**Directions:** Please reproduce the lines of the records below from the one holding "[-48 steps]" through the one holding "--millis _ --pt", inclusive, skipping all pictures.

**Supplied data:**
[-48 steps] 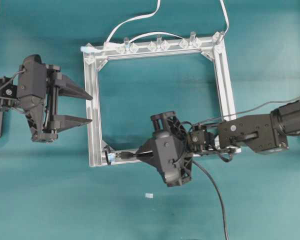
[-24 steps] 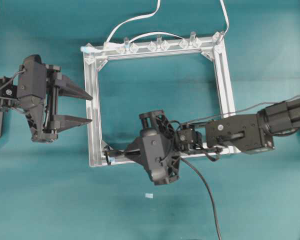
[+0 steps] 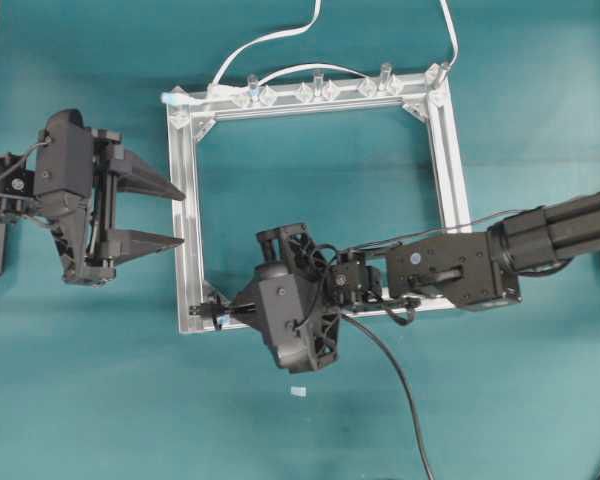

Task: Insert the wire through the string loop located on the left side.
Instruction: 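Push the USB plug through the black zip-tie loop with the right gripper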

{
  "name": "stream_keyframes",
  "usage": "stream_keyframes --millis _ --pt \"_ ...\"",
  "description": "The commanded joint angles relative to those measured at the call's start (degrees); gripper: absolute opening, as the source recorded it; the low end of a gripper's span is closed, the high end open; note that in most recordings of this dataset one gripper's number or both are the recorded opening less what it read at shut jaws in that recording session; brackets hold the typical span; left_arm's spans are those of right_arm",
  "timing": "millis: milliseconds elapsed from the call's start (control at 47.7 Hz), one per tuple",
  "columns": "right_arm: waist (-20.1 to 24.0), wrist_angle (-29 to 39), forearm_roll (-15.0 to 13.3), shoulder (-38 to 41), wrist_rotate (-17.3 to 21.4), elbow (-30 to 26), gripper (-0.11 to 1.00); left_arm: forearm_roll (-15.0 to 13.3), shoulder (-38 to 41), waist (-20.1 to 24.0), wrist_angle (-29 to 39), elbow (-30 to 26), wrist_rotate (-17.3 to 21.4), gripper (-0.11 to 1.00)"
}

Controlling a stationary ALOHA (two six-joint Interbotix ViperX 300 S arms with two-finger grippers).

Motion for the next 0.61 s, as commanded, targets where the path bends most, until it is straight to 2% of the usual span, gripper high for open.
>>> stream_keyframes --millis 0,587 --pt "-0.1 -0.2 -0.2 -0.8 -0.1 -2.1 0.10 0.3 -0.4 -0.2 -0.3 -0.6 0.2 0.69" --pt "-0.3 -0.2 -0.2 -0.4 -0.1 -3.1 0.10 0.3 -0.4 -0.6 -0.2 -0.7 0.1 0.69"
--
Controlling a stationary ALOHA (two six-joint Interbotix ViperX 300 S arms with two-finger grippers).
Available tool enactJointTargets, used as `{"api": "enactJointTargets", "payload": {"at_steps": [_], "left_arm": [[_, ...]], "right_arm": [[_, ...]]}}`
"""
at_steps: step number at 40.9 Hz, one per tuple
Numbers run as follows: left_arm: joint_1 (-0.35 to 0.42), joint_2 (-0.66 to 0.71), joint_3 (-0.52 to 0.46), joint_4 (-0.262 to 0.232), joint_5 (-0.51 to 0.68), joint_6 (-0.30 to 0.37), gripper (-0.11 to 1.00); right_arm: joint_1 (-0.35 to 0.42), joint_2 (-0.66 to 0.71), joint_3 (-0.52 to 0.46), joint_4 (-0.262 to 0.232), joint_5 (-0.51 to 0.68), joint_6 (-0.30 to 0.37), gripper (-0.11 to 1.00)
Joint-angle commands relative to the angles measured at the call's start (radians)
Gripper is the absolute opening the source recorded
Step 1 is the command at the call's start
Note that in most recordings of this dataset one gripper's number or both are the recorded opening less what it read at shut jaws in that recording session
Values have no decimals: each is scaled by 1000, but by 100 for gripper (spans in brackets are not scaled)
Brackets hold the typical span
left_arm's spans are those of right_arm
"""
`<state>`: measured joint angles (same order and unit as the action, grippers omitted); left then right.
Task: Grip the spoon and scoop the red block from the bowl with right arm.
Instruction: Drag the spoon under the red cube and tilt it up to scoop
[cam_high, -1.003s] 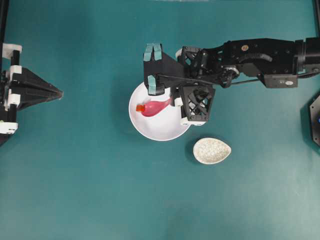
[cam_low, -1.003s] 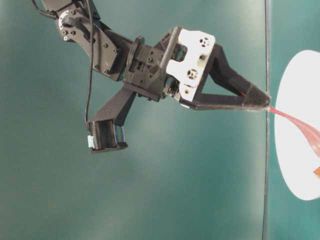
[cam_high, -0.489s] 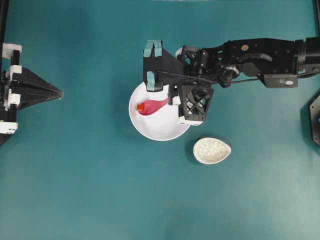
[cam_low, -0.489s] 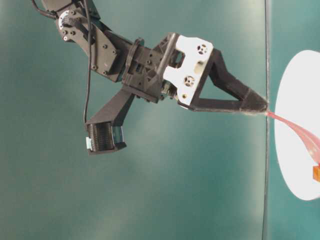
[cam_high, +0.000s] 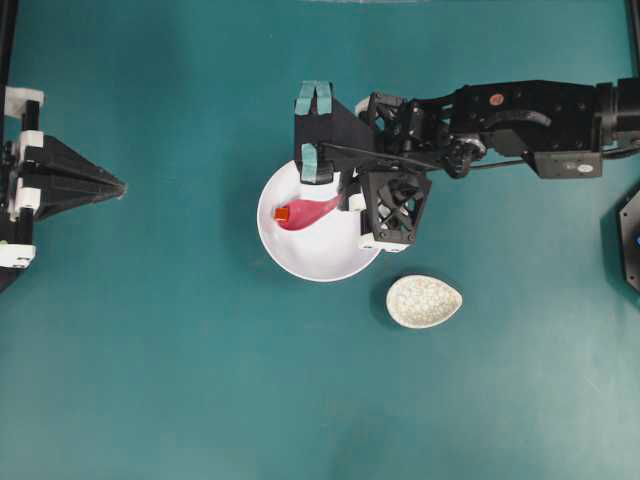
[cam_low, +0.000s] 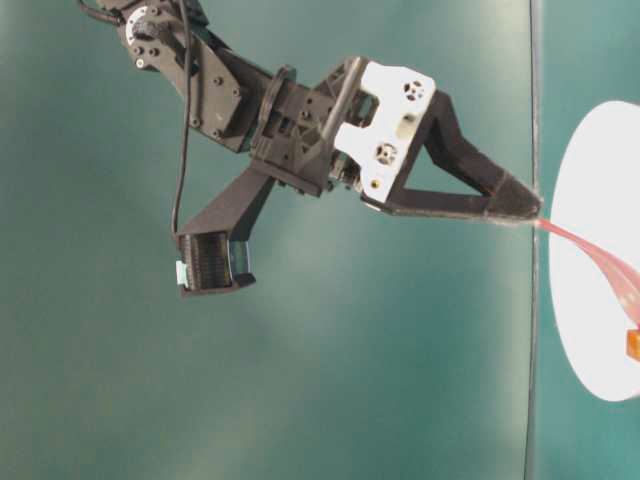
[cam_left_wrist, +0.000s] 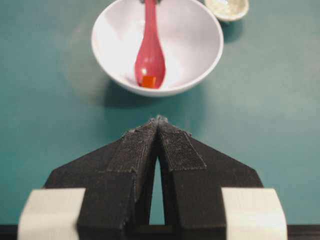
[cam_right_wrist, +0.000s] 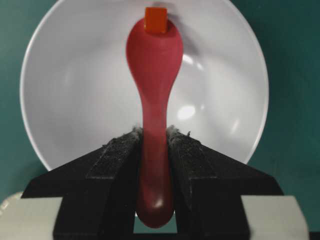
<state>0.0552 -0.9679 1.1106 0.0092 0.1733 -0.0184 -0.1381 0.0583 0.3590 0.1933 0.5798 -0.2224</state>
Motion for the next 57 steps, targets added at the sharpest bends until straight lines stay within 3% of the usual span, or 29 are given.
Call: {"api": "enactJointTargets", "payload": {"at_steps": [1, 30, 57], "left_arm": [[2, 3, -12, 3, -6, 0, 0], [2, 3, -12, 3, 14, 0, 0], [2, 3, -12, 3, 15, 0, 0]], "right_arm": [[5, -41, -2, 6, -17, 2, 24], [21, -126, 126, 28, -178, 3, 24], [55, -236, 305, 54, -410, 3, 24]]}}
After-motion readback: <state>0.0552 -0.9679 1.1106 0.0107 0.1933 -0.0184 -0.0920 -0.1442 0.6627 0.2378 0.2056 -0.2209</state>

**Solution to this problem:**
[-48 steps] 
[-24 steps] 
[+0 steps] 

Task: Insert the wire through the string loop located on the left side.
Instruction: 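Push the USB plug through the black zip-tie loop with the right gripper
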
{
  "name": "stream_keyframes",
  "usage": "stream_keyframes --millis _ --pt \"_ ...\"",

This completes the answer to the exercise.